4.10     De Accountantskamer is gelet op het vorenstaande van oordeel dat klagers niet aannemelijk hebben gemaakt, terwijl evenmin anderszins is gebleken, dat de betwiste bate van (twee maal) € 45.000,- in bijlage B. bij de bovengenoemde brief van 4 september 2009 onjuist is. Het is dan ook niet aannemelijk geworden dat er aanleiding is de aangiften 2007 van X3 en X4 op dit punt als onjuist opgesteld en ingediend te kwalificeren. De klacht is om die reden ook ongegrond.          

4.11      Op grond van het hiervoor overwogene wordt als volgt beslist.

5.         Beslissing

De Accountantskamer:

  • verklaart de klacht ongegrond.

Aldus beslist door mr. M.B. Werkhoven, voorzitter, mr. E.F. Smeele en mr. H. de Hek (rechterlijke leden) en mr. drs. J.B. Backhuijs RA en A.M.H. Homminga AA (accountantsleden), in aanwezigheid van mr.
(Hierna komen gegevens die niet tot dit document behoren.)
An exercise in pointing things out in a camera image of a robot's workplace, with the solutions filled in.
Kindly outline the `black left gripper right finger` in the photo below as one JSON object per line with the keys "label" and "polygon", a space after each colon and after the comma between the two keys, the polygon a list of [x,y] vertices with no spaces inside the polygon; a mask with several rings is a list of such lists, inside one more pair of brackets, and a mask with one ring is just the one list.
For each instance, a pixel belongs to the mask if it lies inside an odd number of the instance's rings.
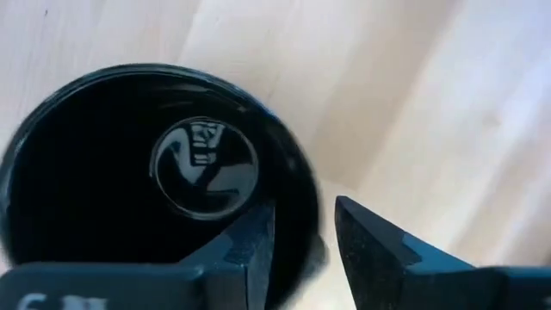
{"label": "black left gripper right finger", "polygon": [[340,256],[357,310],[486,310],[486,277],[348,196],[335,201]]}

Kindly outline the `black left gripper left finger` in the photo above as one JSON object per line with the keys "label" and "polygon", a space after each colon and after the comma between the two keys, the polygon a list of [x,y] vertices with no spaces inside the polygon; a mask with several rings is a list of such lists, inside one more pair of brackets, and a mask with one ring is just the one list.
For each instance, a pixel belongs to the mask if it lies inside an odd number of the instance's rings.
{"label": "black left gripper left finger", "polygon": [[193,310],[264,310],[275,248],[275,206],[251,207],[180,261],[196,273]]}

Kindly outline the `glossy black mug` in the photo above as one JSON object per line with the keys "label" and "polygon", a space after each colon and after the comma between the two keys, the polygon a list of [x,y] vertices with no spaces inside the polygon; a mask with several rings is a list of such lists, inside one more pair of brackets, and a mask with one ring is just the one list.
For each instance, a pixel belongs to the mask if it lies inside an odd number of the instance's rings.
{"label": "glossy black mug", "polygon": [[196,273],[180,261],[268,202],[264,310],[282,310],[327,262],[317,184],[292,133],[201,71],[94,71],[44,100],[0,160],[0,310],[193,310]]}

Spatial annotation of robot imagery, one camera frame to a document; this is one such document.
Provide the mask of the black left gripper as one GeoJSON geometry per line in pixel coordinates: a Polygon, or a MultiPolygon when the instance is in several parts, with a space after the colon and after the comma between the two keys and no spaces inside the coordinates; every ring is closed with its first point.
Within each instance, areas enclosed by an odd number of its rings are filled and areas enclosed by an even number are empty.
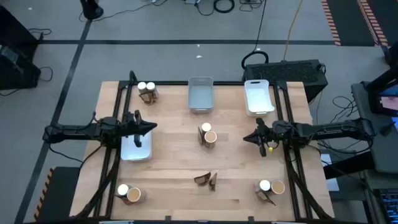
{"type": "Polygon", "coordinates": [[[133,113],[128,112],[125,115],[125,127],[127,135],[133,135],[135,146],[142,147],[141,137],[156,128],[157,123],[143,121],[140,111],[135,110],[133,113]]]}

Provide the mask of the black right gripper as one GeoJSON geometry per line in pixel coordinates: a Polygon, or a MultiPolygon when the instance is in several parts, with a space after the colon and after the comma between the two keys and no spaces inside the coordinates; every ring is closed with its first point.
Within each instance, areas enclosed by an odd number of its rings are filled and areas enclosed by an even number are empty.
{"type": "Polygon", "coordinates": [[[273,150],[279,147],[280,139],[272,128],[266,126],[262,118],[257,118],[256,124],[257,129],[243,137],[243,140],[259,146],[260,155],[266,157],[269,147],[273,147],[273,150]]]}

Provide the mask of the grey plastic bin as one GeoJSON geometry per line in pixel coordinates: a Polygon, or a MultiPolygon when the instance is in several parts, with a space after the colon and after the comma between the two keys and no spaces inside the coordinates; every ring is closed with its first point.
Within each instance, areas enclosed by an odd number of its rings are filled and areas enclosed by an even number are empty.
{"type": "Polygon", "coordinates": [[[188,108],[192,113],[210,113],[214,109],[214,86],[211,77],[188,80],[188,108]]]}

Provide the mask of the white plastic bin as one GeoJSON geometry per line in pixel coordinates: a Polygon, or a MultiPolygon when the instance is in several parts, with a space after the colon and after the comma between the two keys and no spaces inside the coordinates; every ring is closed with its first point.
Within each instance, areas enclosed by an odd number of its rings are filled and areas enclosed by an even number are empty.
{"type": "Polygon", "coordinates": [[[145,161],[152,157],[152,132],[146,135],[122,137],[121,159],[124,161],[145,161]]]}
{"type": "Polygon", "coordinates": [[[246,113],[250,117],[263,117],[275,110],[269,94],[267,80],[247,80],[244,82],[246,113]]]}

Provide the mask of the black computer case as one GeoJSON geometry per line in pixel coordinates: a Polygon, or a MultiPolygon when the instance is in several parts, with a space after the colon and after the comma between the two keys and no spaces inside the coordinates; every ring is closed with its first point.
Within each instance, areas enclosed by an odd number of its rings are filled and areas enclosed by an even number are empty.
{"type": "Polygon", "coordinates": [[[247,65],[242,81],[302,82],[310,102],[327,86],[325,74],[326,66],[318,60],[281,61],[247,65]]]}

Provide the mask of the black desk leg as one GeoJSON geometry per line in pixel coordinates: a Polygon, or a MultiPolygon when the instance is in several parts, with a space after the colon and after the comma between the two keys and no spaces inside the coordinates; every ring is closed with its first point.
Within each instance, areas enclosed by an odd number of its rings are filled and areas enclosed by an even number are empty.
{"type": "Polygon", "coordinates": [[[323,168],[326,179],[334,179],[343,175],[353,174],[364,170],[374,170],[375,164],[370,152],[338,161],[323,168]]]}

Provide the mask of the black hazard-striped floor mat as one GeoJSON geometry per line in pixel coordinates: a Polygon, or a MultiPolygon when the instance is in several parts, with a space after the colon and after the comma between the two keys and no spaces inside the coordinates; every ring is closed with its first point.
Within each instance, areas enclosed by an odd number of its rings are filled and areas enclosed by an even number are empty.
{"type": "Polygon", "coordinates": [[[69,218],[78,175],[78,167],[50,168],[35,209],[36,222],[58,222],[69,218]]]}
{"type": "Polygon", "coordinates": [[[388,46],[387,37],[371,8],[371,0],[321,0],[337,46],[388,46]]]}

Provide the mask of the black stand base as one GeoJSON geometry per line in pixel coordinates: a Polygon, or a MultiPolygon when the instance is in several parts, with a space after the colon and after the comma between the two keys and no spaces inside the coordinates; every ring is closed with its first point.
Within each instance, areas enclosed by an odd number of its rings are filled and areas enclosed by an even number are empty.
{"type": "Polygon", "coordinates": [[[80,4],[86,19],[98,19],[104,13],[103,8],[99,6],[96,0],[80,0],[80,4]]]}

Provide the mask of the grey desk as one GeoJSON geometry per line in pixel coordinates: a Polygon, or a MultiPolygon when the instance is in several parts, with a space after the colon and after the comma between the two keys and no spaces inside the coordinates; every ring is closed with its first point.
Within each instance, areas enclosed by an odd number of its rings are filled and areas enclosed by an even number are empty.
{"type": "Polygon", "coordinates": [[[398,130],[396,129],[398,121],[388,136],[382,136],[379,130],[393,122],[393,119],[383,114],[374,114],[370,110],[368,94],[363,84],[352,84],[351,92],[356,102],[359,116],[368,119],[372,123],[374,132],[377,133],[371,147],[375,169],[378,172],[398,174],[398,130]]]}

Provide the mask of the black desk gadget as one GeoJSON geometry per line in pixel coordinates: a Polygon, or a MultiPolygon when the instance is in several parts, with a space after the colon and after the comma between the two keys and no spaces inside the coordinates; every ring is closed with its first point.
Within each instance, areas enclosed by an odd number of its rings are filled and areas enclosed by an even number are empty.
{"type": "Polygon", "coordinates": [[[396,122],[393,121],[393,122],[391,122],[390,124],[388,124],[388,125],[382,127],[382,128],[379,130],[379,133],[380,133],[382,136],[388,136],[388,135],[391,133],[391,131],[395,128],[395,123],[396,123],[396,122]]]}

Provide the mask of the black equipment case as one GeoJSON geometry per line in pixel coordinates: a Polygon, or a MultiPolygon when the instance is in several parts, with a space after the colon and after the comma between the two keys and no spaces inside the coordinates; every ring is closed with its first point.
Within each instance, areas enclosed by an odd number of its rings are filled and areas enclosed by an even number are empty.
{"type": "Polygon", "coordinates": [[[0,90],[35,88],[41,71],[28,58],[0,45],[0,90]]]}

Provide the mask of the black computer monitor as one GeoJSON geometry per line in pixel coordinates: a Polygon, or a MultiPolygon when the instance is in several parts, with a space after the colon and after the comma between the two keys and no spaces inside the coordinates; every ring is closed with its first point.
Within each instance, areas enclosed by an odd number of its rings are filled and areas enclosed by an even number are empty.
{"type": "Polygon", "coordinates": [[[372,82],[362,82],[373,113],[398,117],[398,65],[372,82]]]}

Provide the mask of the backlit keyboard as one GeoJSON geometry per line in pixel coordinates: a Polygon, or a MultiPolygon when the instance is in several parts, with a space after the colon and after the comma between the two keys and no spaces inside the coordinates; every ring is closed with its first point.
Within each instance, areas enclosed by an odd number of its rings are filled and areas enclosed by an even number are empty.
{"type": "Polygon", "coordinates": [[[398,189],[377,189],[377,200],[388,224],[398,224],[398,189]]]}

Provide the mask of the black cabinet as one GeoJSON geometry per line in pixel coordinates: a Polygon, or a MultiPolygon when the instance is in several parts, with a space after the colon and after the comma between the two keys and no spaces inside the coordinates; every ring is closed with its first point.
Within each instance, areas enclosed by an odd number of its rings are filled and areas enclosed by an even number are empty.
{"type": "Polygon", "coordinates": [[[0,5],[0,44],[17,48],[38,44],[38,40],[3,5],[0,5]]]}
G.A. Genee, secretaris, en uitgesproken in het openbaar op 27 november 2015.

_________                                                                                          __________

secretaris                                                                                            voorzitter

Deze uitspraak is aan partijen verzonden op:_____________________________

Ingevolge artikel 43 Wtra kunnen klager en/of betrokkene dan wel de Nba tegen deze uitspraak binnen 6 weken na de dag van verzending daarvan hoger beroep instellen door het indienen van een beroepschrift bij het College van Beroep voor het bedrijfsleven (adres: Postbus 20021, 2500 EA  Den Haag). Het beroepschrift dient te zijn ondertekend en de gronden van het beroep te bevatten.